L’île de Chiloé, à 1 200 km de Santiago du Chili, a des liens de coopération avec le Finistère depuis dix ans. La semaine dernière, le président du Conseil général s’est rendu sur place avec une mission politique pour découvrir cette île qui a beaucoup de similitudes avec notre département. Ainsi, la pêche artisanale y est très développée, mais son avenir est menacé.
La pêche est très artisanale et se fait sur de petites unités en bois de 9 à 14 m, avec un patron et 4 à 5 matelots. Les pêcheurs pratiquent la plongée au tuyau avec un compresseur, une technique très dangereuse. Ils récoltent palourdes, oursins et une algue, la luga.
« L’hiver, il y a beaucoup d’accidents. Et ils vont plonger de plus en plus profond, jusqu’à 30 à 40 m », s’inquiète le responsable du secteur à la mairie de Quellón. Le grand port du sud de l’île compte 4 000 inscrits maritimes qui débarquent 45 000 tonnes de produits de la mer quand les dix ports du Finistère en pêchent 60 000 tonnes. Les poissons, congres, bars et colins, sont pêchés à la palangre. Quellón vit à 60 % de la pêche. Mais pour combien de temps ?
Les sept familles
« Dans 15 ans, la pêche artisanale n’existera plus », tempête Alberto Millaquen. Ce représentant de l’association national des pêcheurs ne pratique pas la langue de bois dans un pays où le discours politique reste très prudent.
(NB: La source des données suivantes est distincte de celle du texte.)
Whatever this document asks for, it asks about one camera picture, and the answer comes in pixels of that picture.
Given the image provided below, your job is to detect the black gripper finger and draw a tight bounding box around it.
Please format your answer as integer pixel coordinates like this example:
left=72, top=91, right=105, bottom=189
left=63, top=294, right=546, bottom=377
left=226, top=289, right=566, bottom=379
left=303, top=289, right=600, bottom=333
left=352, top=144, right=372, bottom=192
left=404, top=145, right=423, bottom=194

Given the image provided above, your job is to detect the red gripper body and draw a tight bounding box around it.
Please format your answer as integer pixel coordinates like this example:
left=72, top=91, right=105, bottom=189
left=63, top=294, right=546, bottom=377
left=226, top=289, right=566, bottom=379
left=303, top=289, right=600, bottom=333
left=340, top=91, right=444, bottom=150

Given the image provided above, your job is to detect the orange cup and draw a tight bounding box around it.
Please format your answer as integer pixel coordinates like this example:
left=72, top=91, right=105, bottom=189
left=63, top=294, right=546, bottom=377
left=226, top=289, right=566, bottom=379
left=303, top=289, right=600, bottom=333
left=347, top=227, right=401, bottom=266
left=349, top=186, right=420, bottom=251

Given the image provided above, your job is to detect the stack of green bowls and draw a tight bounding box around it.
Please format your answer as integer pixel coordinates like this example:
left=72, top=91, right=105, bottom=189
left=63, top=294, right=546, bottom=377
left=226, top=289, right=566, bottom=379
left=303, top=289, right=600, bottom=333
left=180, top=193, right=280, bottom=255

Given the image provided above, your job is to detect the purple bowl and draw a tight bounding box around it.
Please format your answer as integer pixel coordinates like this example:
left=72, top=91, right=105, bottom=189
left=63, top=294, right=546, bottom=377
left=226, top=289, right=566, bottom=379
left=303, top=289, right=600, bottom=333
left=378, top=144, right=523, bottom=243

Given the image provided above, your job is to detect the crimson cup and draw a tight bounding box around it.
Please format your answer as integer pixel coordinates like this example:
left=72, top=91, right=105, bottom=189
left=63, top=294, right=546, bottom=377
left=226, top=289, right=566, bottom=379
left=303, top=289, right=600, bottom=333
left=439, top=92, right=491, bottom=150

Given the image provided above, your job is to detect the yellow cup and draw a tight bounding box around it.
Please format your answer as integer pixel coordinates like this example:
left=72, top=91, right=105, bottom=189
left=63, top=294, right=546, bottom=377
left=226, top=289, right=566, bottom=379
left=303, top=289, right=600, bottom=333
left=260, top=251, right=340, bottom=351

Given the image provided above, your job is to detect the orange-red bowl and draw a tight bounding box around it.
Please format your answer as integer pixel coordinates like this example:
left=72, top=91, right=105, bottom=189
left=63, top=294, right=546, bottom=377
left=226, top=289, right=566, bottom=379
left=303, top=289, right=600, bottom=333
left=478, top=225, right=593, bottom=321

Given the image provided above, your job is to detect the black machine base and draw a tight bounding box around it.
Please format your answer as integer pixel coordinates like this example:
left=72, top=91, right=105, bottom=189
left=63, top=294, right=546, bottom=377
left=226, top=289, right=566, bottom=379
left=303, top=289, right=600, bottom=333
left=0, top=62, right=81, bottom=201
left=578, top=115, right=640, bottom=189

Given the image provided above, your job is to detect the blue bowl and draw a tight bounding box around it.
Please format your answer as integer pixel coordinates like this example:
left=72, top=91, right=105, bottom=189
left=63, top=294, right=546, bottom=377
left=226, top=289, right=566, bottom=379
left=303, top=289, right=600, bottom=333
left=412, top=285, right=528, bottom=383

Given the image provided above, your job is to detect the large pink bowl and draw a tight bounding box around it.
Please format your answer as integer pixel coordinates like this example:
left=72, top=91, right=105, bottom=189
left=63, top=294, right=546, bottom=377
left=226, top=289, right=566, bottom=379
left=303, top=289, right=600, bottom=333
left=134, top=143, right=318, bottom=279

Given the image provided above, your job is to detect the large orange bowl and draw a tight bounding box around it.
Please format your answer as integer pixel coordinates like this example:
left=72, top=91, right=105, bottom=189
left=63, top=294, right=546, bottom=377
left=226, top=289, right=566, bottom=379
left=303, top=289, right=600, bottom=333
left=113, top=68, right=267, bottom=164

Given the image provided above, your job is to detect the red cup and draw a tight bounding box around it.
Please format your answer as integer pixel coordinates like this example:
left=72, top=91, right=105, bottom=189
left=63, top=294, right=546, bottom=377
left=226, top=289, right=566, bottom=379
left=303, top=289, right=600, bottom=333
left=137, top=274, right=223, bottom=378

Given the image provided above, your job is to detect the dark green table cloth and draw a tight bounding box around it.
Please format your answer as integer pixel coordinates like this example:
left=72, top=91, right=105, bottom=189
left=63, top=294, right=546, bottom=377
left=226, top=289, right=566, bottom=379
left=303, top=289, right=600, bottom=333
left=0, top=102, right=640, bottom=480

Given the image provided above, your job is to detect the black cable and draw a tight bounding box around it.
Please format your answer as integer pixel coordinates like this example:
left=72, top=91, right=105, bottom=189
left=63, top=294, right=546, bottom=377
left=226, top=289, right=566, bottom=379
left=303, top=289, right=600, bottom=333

Il dénonce un projet de loi qui obligera tous les pêcheurs à avoir une licence professionnelle. Un vrai problème, car leur niveau d’instruction est très bas. La loi les obligera aussi à avoir une assurance-vie. « Cela revient à leur interdire de pêcher au-delà de 65 ans, car personne ne voudra les assurer. » Les pêcheurs n’ont pas les moyens de se payer une retraite par capitalisation, comme nombre de Chiliens. Alors, ils travaillent jusqu’au bout.
Dans le collimateur d’Alberto Millaquen, il y a aussi la pêche industrielle. « Sept familles contrôlent tout, tous des amis de Piñera ! » Sebastián Piñera est le président du Chili élu en 2010. Un milliardaire ultralibéral qui passe ses vacances tout près de Quellón, dans l’immense parc privé de Tantauco qu’il s’est acheté.
Federico Klein Koch est, lui aussi, plutôt pessimiste sur l’avenir de la pêche artisanale. Cet ancien contre-amiral est le directeur des études de la très catholique fondation Condell. La fondation finance toutes les études des élèves des lycées maritimes (au Chili, le lycée va de la 3e à la terminale), dont l’Instituto del Mar, à Chonchi (1 120 élèves, dont 620 internes). Plus prudent ou plus patriote, il dénonce« les Russes, les Japonais qui ne respectent rien et pêchent tous les poissons avant qu’ils n’arrivent sur nos côtes ».
Le lycée de Bréhoulou
La plupart des élèves embarquent à la pêche industrielle ou vont travailler dans l’omniprésente salmoniculture. Seuls deux sur cent s’installent comme pêcheurs à leur compte. «Et ce sont des pêcheurs de baie, pas de haute mer», constate le directeur des études. La fondation voudrait créer une formation en deux ans de technicien supérieur notamment pour l’aquaculture. Mais les professeurs ne se précipitent pas pour venir sur cette île que nombre de Chiliens du continent adorent pour son côté authentique mais qu’ils jugent trop « plouc ».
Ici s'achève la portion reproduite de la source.